After a long stressful first week back at Barnard, I was craving something sweet to balance out the sourness of the endless amount of pages I had to read that weekend. (Why oh why did I sign up for both art history AND European history?)

It didn't take much to persuade my friends to go to Levain Bakery, on West 74th Street, not far from where we live. It's interesting how the word "cookie" can light up a college student's face.

The moment we walked into the small brightly lit bakery we were inundated - BLASTED - ENGULFED by the heavenly smell of gourmet cookies being baked. It was as if a chocolate and sugar tidal wave had taken over our noses, and for that matter, all our senses. "Why, oh why can't our school cafeteria smell like this!?" one of my friends asked.
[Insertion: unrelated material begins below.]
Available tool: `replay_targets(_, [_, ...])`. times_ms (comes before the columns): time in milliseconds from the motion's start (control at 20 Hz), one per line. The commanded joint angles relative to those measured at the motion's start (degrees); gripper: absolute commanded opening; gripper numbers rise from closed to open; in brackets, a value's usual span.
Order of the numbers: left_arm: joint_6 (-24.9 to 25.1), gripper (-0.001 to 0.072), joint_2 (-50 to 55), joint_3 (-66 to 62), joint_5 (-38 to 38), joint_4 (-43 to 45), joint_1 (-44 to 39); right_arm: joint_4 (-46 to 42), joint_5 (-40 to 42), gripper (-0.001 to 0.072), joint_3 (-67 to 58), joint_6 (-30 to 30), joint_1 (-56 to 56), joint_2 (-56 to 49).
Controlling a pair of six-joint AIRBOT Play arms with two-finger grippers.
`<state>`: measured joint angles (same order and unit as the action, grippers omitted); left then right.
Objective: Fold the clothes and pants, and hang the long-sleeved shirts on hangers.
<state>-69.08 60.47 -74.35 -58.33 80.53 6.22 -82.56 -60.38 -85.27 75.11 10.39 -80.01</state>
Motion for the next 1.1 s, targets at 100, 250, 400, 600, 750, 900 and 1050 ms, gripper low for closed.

Well, it's a good thing our cafeteria does not bake cookies like Levain's does, because if they did, students would gain much more than just the freshman fifteen. (The freshman fifty would be more like it.)

Decisions, decisions....what would it be? (There didn't seem to be a wrong choice, but still...) I finally decided to buy the Dark Chocolate Peanut Butter Chip cookie. My friend Elana bought the Chocolate Chip Walnut, and we split them.

The Dark Chocolate Peanut Butter Chip cookie was still warm when I bit into it. Cue, eyes widening. Sighs of chocolate peanut butter contentment. The peanut butter chips had melted into the dark chocolate cookie dough. The cookie was baked perfectly. It was crispy yet gooey, sweet, yet not overpoweringly sugary, perhaps because it was dark rather than milk chocolate. To make a big cookie into a short story, I had found paradise in this wonderful mixture of flour, sugar, and eggs. The Chocolate Chip Walnut cookie was equally good. The chocolate chip to walnut ratio was utopian. It was a rich and shamelessly decadent dessert - the kind of chocolate chip cookie that puts other chocolate chip cookies to shame. I do hope my chocolate chip cookie experience has not peaked at age 19.

You don't need to take college calculus to know that friends + out-of-this-world-delicious-cookies = the perfect start of the semester.